SB2026032446 - Anolis OS update for webkitgtk



SB2026032446 - Anolis OS update for webkitgtk

Published: March 24, 2026

Security Bulletin ID SB2026032446
CSH Severity
High
Patch available
YES
Number of vulnerabilities 6
Exploitation vector Remote access
Highest impact Code execution

Breakdown by Severity

High 17% Medium 33% Low 50%
  • Low
  • Medium
  • High
  • Critical

Description

This security bulletin contains information about 6 vulnerabilities.


1) Information disclosure (CVE-ID: CVE-2025-13947)

CWE-ID: CWE-200 - Exposure of sensitive information to an unauthorized actor

CVSSv4: CVSS:4.0/AV:N/AC:L/AT:N/PR:N/UI:A/VC:L/VI:N/VA:N/SC:N/SI:N/SA:N/E:U/U:Green


The vulnerability allows a remote attacker to gain access to potentially sensitive information.

The vulnerability exists due to excessive data output in WebKit. A remote attacker can trick the victim into visiting a specially crafted website and exfiltrate system information. 


2) Information disclosure (CVE-ID: CVE-2025-24143)

CWE-ID: CWE-200 - Exposure of sensitive information to an unauthorized actor

CVSSv4: CVSS:4.0/AV:N/AC:L/AT:N/PR:N/UI:A/VC:L/VI:N/VA:N/SC:N/SI:N/SA:N/E:U/U:Clear


The vulnerability allows a remote attacker to fingerprint users.
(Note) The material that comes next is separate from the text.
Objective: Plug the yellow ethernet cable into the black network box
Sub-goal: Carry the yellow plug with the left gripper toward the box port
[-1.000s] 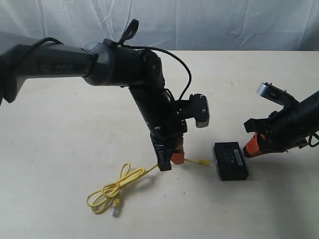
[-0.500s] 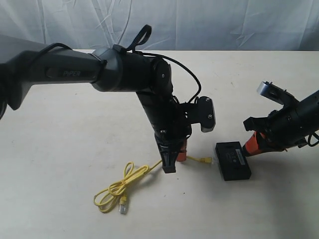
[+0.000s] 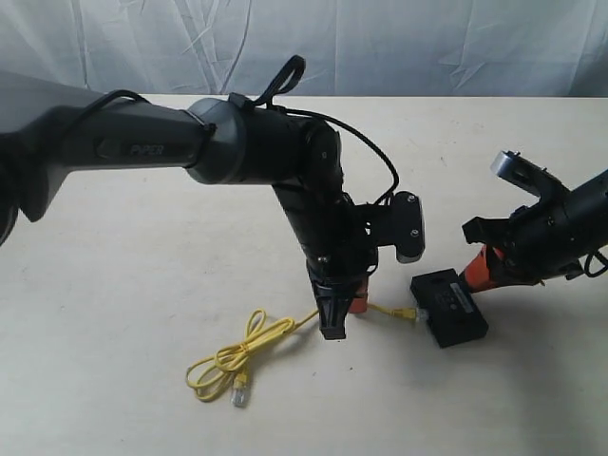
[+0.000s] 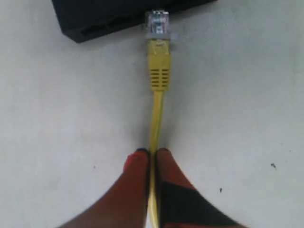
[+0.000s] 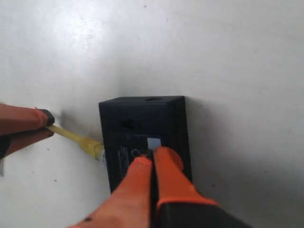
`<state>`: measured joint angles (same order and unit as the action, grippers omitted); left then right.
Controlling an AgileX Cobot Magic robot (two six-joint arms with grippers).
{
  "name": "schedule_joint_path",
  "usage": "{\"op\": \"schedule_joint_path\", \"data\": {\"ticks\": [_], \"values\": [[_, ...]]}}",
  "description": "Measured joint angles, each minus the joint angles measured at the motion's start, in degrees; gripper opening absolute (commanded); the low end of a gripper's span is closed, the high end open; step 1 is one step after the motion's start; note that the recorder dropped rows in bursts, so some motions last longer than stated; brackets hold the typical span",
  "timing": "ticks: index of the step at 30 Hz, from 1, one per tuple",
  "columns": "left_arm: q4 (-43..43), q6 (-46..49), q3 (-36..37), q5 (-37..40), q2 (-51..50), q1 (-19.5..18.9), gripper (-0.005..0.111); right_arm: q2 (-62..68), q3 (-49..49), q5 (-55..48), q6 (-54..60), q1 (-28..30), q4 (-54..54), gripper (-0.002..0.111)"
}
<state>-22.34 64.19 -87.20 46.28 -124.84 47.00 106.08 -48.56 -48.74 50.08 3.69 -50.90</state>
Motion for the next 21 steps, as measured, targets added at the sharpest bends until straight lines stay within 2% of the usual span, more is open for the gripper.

The vulnerability exists due to excessive data output by WebKit. A remote attacker can trick the victim into visiting a specially crafted website and fingerprint the user.


3) Buffer overflow (CVE-ID: CVE-2025-43429)

CWE-ID: CWE-119 - Memory corruption

CVSSv4: CVSS:4.0/AV:N/AC:L/AT:N/PR:N/UI:A/VC:N/VI:N/VA:L/SC:N/SI:N/SA:N/E:U/U:Clear


The vulnerability allows a remote attacker to perform a denial of service (DoS) attack.

The vulnerability exists due to a boundary error in WebKit. A remote attacker can trick the victim into visiting a specially crafted website, trigger memory corruption and crash the browser.


4) Buffer overflow (CVE-ID: CVE-2025-43431)

CWE-ID: CWE-119 - Memory corruption

CVSSv4: CVSS:4.0/AV:N/AC:L/AT:N/PR:N/UI:A/VC:H/VI:H/VA:H/SC:N/SI:N/SA:N/E:U/U:Amber


The vulnerability allows a remote attacker to execute arbitrary code on the target system.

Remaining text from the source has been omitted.